┌──
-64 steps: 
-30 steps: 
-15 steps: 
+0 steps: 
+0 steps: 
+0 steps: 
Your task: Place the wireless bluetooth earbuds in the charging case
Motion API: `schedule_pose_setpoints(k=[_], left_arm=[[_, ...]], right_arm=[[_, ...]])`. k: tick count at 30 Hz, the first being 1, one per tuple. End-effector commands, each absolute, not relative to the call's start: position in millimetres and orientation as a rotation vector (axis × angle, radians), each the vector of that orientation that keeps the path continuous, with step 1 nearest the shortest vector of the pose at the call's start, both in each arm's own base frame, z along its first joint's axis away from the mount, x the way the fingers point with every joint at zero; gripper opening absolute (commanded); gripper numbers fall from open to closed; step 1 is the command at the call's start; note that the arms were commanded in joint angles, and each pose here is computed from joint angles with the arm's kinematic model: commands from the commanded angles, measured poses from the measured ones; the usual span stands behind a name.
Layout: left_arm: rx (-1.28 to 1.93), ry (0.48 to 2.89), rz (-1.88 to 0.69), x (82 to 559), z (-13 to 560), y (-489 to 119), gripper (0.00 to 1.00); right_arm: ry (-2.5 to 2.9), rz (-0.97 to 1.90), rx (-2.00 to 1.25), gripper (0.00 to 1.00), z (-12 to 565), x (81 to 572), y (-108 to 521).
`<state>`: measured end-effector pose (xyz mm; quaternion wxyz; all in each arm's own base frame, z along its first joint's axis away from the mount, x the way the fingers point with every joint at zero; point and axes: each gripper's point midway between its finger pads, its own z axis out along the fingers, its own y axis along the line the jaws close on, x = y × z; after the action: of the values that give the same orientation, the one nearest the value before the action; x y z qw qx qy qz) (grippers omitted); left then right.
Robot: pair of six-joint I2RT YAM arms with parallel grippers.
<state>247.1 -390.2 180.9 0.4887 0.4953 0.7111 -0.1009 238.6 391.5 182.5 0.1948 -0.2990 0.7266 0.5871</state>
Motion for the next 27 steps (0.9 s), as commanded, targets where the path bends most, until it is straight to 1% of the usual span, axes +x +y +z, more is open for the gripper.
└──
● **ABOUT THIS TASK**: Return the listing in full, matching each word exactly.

● **SOLUTION FOR THIS EXERCISE**:
-64 steps: 
-30 steps: 
-15 steps: 
+0 steps: 
+0 steps: 
+0 steps: 
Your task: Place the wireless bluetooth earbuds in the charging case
Motion API: `schedule_pose_setpoints(k=[_], left_arm=[[_, ...]], right_arm=[[_, ...]])`. k: tick count at 30 Hz, the first being 1, one per tuple. End-effector commands, each absolute, not relative to the call's start: position in millimetres and orientation as a rotation vector (axis × angle, radians), each the vector of that orientation that keeps the path continuous, with step 1 nearest the shortest vector of the pose at the call's start, both in each arm's own base frame, z along its first joint's axis away from the mount, x the way the fingers point with every joint at zero; gripper opening absolute (commanded); gripper numbers fall from open to closed; step 1 is the command at the call's start; note that the arms were commanded in joint angles, and each pose here is computed from joint angles with the arm's kinematic model: commands from the commanded angles, measured poses from the measured ones; the usual span stands behind a name.
Layout: left_arm: rx (-1.28 to 1.93), ry (0.48 to 2.89), rz (-1.88 to 0.69), x (82 to 559), z (-13 to 560), y (-489 to 119), gripper (0.00 to 1.00); right_arm: ry (-2.5 to 2.9), rz (-0.97 to 1.90), rx (-2.00 to 1.25), gripper (0.00 to 1.00), z (-12 to 565), x (81 to 572), y (-108 to 521).
`<state>`: measured end-effector pose (xyz mm; quaternion wxyz; all in each arm's own base frame, z along its first joint's axis away from the mount, x the way the fingers point with every joint at zero; point and axes: each gripper's point midway between its finger pads, its own z axis out along the fingers, its own y axis along the line the jaws close on, x = y × z; after the action: of the values that give the same orientation, the one nearest the value before the action; x y z qw qx qy qz) (grippers omitted); left then right.
Robot: pair of six-joint I2RT YAM arms with parallel grippers.
<state>247.1 -390.2 180.9 0.4887 0.4953 0.7111 -0.1009 238.6 391.5 182.5 0.1948 -0.2990 0.7266 0.5871</state>
Motion for the next 27 steps (0.9 s), as commanded, targets where the path bends most, until it is straight to 1% of the usual span, axes +x +y +z, more is open for the gripper.

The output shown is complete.